To be of recurrent use, a Python web scraping script would have to be automated to run repeatedly and periodically. There are some ways to do this in Python directly, although a more accessible alternative is available. MS Windows has a built-in tool, Windows Task Scheduler, for running applications automatically.
In this article, you’ll learn how to set up Windows Task Scheduler (Task Scheduler) to schedule a Python script automatically and periodically.
If you’re using macOS or Linux, you can use cron instead of Windows Task Scheduler. For more details, see how to automate web scraping with Python and cron.
Before configuring the Task Scheduler, follow these guidelines to prepare your web scraping script and avoid the most common errors.
Here are the three tips to follow when preparing a Python script.
Use a virtual environment to ensure that the correct Python version and all the required libraries are available when you run your Python web scraper.

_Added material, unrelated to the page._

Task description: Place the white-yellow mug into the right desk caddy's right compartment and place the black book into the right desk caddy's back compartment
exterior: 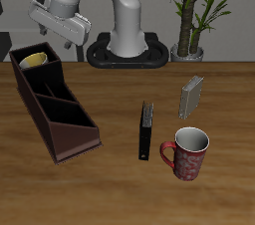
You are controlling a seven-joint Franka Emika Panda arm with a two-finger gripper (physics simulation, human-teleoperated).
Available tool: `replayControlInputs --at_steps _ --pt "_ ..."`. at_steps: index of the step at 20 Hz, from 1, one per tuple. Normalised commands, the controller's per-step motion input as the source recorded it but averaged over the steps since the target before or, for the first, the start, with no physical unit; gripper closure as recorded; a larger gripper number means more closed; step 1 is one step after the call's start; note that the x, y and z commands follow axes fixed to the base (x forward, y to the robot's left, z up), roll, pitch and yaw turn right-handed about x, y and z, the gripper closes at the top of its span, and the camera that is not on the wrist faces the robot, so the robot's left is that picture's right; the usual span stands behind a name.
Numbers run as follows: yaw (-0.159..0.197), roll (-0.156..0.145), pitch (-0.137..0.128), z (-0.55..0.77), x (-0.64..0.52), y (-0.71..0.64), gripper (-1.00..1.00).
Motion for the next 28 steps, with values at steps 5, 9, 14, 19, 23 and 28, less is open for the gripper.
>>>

Use the absolute file paths to ensure that the script doesn’t break due to missing files.
Use loggers to redirect output to a file.
After importing the logging module, you can configure logging with only one line of code:
After this, you can write to the log file as follows:
logging.info("informational message here")
You can read more about logging here.
In this article, the following Python web scraping script will be used:
from bs4 import BeautifulSoup
url = 'https://sandbox.oxylabs.io/products/1'
response = requests.get(url)
soup = BeautifulSoup(response.text, 'lxml')
price = soup.select_one('div.price').text
with open(r'c:\scraper\data.csv','a') as f:
Every time you run this script, it’ll append the latest price in a new line to the CSV file.
Even though running a Python script without creating a .bat (batch) file is possible, doing so is highly recommended. A batch file will give you better control over running the scraper.
Here is what a typical batch file would look like:
cmd /k "cd /d C:\scraper & venv\Scripts\python.exe price.py"
Note that there are two parts of this command – the first is the command cmd, and the second contains multiple commands.
Here is a quick explanation of the command:
cmd /k – creates a new command-line environment, executes the commands, and then terminates them.
cd /d c:\scraper – changes the current directory and drive to the folder where you have placed the Python executable.
venv\Scripts\python.exe price.py – runs the Python web scraper.
Now, as you have cd in the directory, you can use the relative file paths. If you were to skip this step, specify the full path of the Python executable and the Python script file.
Once the batch file is ready, locate the Task Scheduler through Windows Search.
Locating Windows Task Scheduler
From the right panel of the Task Scheduler, select Create Task.
Create Task (not Basic Task)
Note that you shouldn’t select Create Basic Task due to limited options.
The Create Task window contains various settings across the General, Triggers, Actions, Conditions, and Settings tabs.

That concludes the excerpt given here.